NYFW: DAY THREE
Last day, best day?
Day three brought two shows: Altuzarra and Prabal Gurung. Two absolute legends in fashion design and brands I’ve followed, studied, and admired for years. Walking into the day knowing I’d be part of both felt surreal.
Altuzarra’s call time was 9AM sharp. After two full days of shows, I’d grown close with a handful of other dressers, and we had naturally fallen into rhythm, helping each other zip, steam, and pin when necessary. Altuzarra began like the others. I was assigned a model, reviewed her look carefully, fabric, fastenings, shoes, and waited for her to come in for shoe rehearsal. The final three looks of the show featured these extraordinary skirts with dramatic, weighted trains - architectural and structured. They were stunning but difficult to maneuver. The backstage manager began asking for additional dressers to assist with movement during lineup and walkouts. I was asked to help.
Being backstage was one of the coolest experiences of my life. More intimate and more a part of something greater than myself. Before the runway even began, we had already completed four photoshoots and backstage documentation, designer walk-throughs, last-minute adjustments, press captures.
I chatted with the team and models for about an hour while we waited. The show itself ran twice, one presentation for clients, press, and celebrities, and another for family and friends of the house. Watching the walks felt like witnessing history being made. The first carried the sharp focus of buyers and editors; the second felt warmer, celebratory.
I was able to step out and watch portions of both runways, which felt like a full-circle moment seeing the garments I had just handled, adjusted, and carried move exactly as intended under the lights.
Next was Gurung.
Prabal Gurung has designed for some of the largest cultural stages in the world - red carpets, political milestones, global moments where fashion becomes statement. His call time was 2PM, which left me exactly one hour between shows to find food, reset, and switch gears. Fashion Week math is ruthless.
I arrived early, which gave me time to take in the runway before the chaos began. The venue was Cipriani in the Financial District just steps from the bull and it felt cathedral-like in scale. Vaulted ceilings, dramatic height, the kind of architecture that makes everything feel ceremonial. The lighting cast fusions of purple, red, and gold across the space, bathing the runway in warmth and luxury. It was theatrical without being excessive.
Backstage, I was assigned models #3 and #4 in the lineup. I reviewed their looks carefully - closures, layers, shoe changes, timing. With Gurung, the tailoring and drape are precise; everything needs to sit exactly where it should. The day had taken its toll on some of the dressing team, and a few arrived visibly overwhelmed and underprepared. Backstage is not forgiving when you’re behind. So naturally, everyone steps in. So in addition to my two assigned models, I helped dress about eight others, fastening gowns, adjusting straps, smoothing seams, swapping shoes, tightening corsetry.

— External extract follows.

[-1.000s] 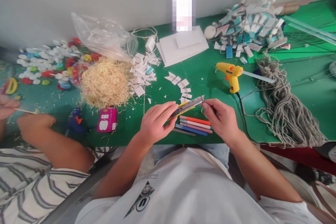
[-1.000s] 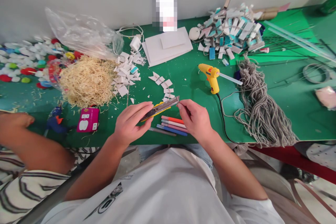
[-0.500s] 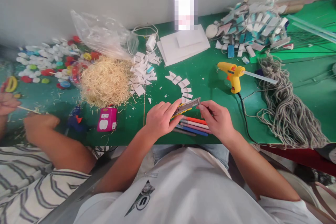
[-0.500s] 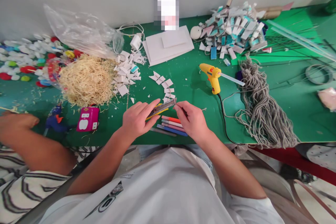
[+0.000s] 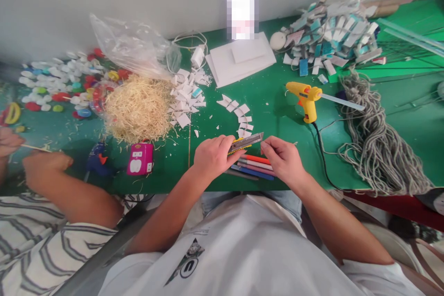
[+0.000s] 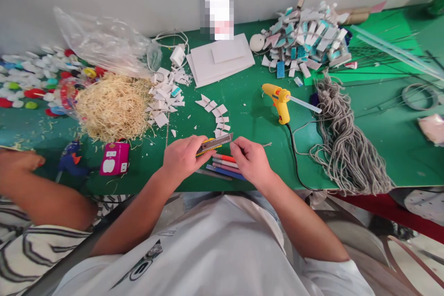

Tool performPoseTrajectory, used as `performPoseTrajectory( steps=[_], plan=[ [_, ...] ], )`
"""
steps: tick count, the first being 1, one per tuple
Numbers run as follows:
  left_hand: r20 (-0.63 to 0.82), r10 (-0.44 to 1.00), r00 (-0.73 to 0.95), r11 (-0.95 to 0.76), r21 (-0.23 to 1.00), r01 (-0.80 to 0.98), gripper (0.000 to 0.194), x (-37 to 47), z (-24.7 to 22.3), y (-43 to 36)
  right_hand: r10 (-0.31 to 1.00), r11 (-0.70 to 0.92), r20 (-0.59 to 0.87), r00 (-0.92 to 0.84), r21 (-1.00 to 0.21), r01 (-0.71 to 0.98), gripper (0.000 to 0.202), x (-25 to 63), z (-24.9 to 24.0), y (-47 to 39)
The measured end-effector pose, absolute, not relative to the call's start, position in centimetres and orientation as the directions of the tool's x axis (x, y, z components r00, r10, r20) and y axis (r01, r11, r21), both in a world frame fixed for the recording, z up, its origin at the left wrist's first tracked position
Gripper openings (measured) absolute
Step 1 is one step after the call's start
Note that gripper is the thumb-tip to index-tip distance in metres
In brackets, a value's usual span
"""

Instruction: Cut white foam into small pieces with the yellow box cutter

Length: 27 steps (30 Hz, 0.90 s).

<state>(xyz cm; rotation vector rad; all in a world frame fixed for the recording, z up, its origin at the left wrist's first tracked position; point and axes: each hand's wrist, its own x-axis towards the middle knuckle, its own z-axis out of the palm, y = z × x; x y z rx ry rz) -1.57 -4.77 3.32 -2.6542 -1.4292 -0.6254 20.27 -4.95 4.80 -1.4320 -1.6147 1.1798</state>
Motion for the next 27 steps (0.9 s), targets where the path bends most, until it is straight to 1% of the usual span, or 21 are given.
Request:
performPoseTrajectory(
  steps=[3,6,8,10,11,12,13,14,18,20,23,27],
  plan=[
    [0.406,0.777,0.481,-0.560,0.097,0.823,0.051,-1.4,3.3,-4.7,0.980,-0.018,-0.088,-0.177,-0.931,0.364,0.034,20.3,4.8,-5.0],
    [0.431,0.761,0.486,-0.559,0.054,0.827,0.054,-1.2,3.3,-5.0,0.980,-0.009,-0.075,-0.186,-0.944,0.330,0.036,20.4,5.2,-5.1],
    [0.429,0.775,0.465,-0.536,0.056,0.842,0.055,-1.6,3.4,-5.0,0.980,-0.005,-0.065,-0.186,-0.953,0.304,0.036,20.6,5.6,-5.3],
    [0.396,0.848,0.352,-0.421,0.101,0.901,0.053,-2.9,3.7,-4.7,0.984,-0.009,-0.057,-0.167,-0.961,0.278,0.035,21.1,5.8,-5.6],
    [0.360,0.906,0.221,-0.285,0.135,0.949,0.050,-3.8,3.9,-4.3,0.988,-0.014,-0.054,-0.145,-0.965,0.264,0.034,21.4,5.9,-5.7],
    [0.346,0.933,0.100,-0.162,0.155,0.975,0.048,-4.8,4.0,-4.0,0.992,-0.021,-0.051,-0.115,-0.969,0.248,0.034,21.8,5.8,-5.8],
    [0.327,0.945,0.023,-0.079,0.159,0.984,0.046,-5.7,4.0,-3.6,0.996,-0.031,-0.050,-0.077,-0.972,0.231,0.033,22.2,5.7,-5.9],
    [0.306,0.952,-0.006,-0.044,0.157,0.987,0.044,-6.6,3.9,-3.2,0.998,-0.043,-0.052,-0.037,-0.977,0.211,0.032,22.5,5.5,-5.8],
    [0.178,0.983,0.046,-0.071,0.137,0.988,0.037,-7.8,2.8,-2.0,0.995,-0.079,-0.071,0.074,-0.990,0.120,0.035,23.2,4.9,-5.2],
    [0.141,0.988,0.060,-0.078,0.133,0.988,0.033,-7.5,2.1,-1.6,0.991,-0.088,-0.080,0.109,-0.994,0.071,0.036,23.0,4.8,-4.9],
    [0.145,0.986,0.079,-0.096,0.119,0.988,0.030,-7.4,1.1,-1.2,0.985,-0.084,-0.081,0.151,-0.996,0.010,0.038,22.8,4.9,-4.7],
    [0.196,0.974,0.112,-0.134,0.102,0.986,0.030,-8.2,0.1,-0.7,0.981,-0.098,-0.110,0.161,-0.992,-0.078,0.039,22.7,5.1,-5.0]
  ],
)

The energy before showtime was electric, stylists weaving through racks, hair teams doing final spritzes, someone always calling out “two minutes.” Music testing through the speakers. Steam rising off irons like fog.
Gurung’s show moved so quickly we barely registered it. The first model stepped out, and within what felt like seconds, it was finale lineup. That’s the strange thing about runway: hours of preparation compressed into under fifteen minutes. From backstage, you experience it in fragments - the swell of music, the echo of heels on marble, the rush of fabric as models pivot and then applause.
We transitioned immediately into breakdown mode. Garments were rehung, organized, and prepped for market appointments, accessories accounted for. When I finally left, exhaustion hit in waves. I returned to the same ramen spot from earlier in the week. There’s something comforting about repetition in a city that never slows down.
Back at the hotel, I packed with one eye half-closed. My alarm was set for 2:50AM to make a 6AM flight out of JFK. Fashion Week doesn’t gently release you - it ejects you back into real life.
And that was it. Three days immersed in the heart of the fashion industry and time moved so fast I was back home in Nashville. NYFW is seriously a magical time to gain experience and dive into all things fashion. If you ever get the chance you should do it.